Using the listing below, please print exactly the lines from the one with "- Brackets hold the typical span" through the one with "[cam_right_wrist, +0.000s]". Leave out every picture.

++++++

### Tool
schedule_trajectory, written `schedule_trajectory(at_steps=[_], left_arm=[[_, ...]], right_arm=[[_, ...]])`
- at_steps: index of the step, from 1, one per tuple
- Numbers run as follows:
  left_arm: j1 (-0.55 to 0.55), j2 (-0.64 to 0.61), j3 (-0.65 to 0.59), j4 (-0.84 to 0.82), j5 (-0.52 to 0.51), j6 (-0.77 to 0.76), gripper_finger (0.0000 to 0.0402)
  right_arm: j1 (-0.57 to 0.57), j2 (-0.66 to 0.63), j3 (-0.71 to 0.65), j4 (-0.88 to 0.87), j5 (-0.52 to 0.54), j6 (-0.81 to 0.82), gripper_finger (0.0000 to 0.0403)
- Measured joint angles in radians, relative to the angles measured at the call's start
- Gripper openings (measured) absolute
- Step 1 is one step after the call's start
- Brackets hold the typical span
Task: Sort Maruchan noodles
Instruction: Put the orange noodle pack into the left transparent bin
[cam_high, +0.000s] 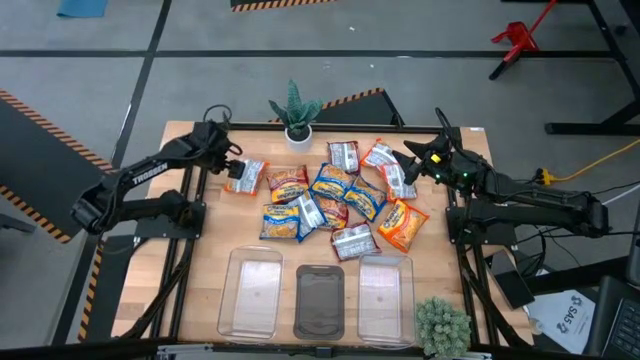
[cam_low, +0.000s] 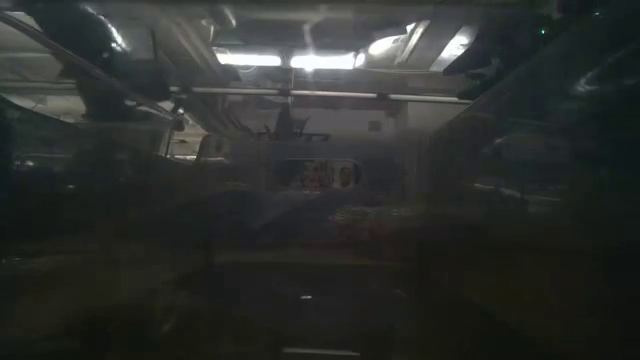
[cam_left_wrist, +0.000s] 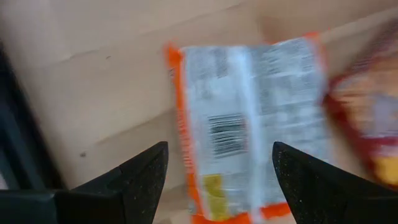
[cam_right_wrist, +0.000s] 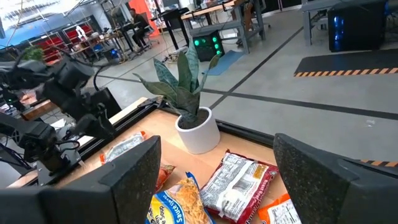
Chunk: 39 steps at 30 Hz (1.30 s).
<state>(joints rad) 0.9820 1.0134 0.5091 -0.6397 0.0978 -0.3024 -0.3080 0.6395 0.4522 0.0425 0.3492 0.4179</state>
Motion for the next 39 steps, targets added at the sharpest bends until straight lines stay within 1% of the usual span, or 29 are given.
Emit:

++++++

**Answer to the problem**
- Brackets hold the typical span
Task: Sort Maruchan noodles
Instruction: Put the orange noodle pack into the left transparent bin
[cam_high, +0.000s] 
[cam_low, +0.000s] 
[cam_left_wrist, +0.000s] 
[cam_right_wrist, +0.000s] 

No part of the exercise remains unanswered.